WHAT YOU ARE ASKED TO DO » Repeat exactly the lines beginning at the one that contains "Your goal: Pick" and running to the end of the material. Omit the pictures.

PROVIDED MATERIAL »
*** Block opens ***

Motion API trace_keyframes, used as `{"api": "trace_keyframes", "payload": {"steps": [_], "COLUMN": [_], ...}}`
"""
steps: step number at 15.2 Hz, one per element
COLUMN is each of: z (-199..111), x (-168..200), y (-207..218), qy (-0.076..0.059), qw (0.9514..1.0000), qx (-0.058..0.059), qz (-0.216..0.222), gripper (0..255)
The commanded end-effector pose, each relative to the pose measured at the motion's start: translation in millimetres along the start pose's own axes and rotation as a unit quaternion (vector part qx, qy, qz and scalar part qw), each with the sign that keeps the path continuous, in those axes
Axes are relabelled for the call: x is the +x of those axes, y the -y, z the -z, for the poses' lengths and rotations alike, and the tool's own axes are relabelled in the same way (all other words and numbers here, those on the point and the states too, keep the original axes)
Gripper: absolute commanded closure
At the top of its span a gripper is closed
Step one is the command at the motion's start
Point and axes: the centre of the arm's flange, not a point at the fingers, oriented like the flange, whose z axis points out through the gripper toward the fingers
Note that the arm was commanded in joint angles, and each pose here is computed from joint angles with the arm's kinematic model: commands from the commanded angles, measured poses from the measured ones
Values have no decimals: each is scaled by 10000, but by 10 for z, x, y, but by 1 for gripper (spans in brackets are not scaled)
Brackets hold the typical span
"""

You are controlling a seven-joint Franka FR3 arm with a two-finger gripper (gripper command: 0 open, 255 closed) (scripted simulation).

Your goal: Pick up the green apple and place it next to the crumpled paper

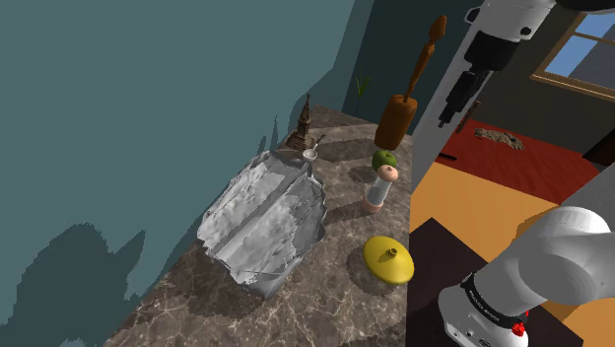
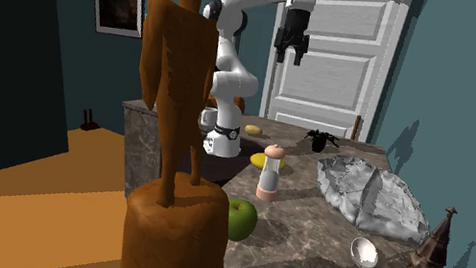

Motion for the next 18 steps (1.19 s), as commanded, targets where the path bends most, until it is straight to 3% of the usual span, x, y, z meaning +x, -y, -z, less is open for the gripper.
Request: {"api": "trace_keyframes", "payload": {"steps": [1, 9, 18], "z": [0, -700, -1483], "x": [0, 97, 345], "y": [0, -785, -1643], "qy": [0, -188, -398], "qw": [10000, 9982, 9917], "qx": [0, 18, 38], "qz": [0, 576, 1222], "gripper": [0, 0, 0]}}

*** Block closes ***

RESULT FOR THIS TASK »
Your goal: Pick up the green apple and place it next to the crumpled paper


Motion for the next 18 steps (1.19 s), as commanded, targets where the path bends most, until it is straight to 3% of the usual span, x, y, z meaning +x, -y, -z, less is open for the gripper.
Request: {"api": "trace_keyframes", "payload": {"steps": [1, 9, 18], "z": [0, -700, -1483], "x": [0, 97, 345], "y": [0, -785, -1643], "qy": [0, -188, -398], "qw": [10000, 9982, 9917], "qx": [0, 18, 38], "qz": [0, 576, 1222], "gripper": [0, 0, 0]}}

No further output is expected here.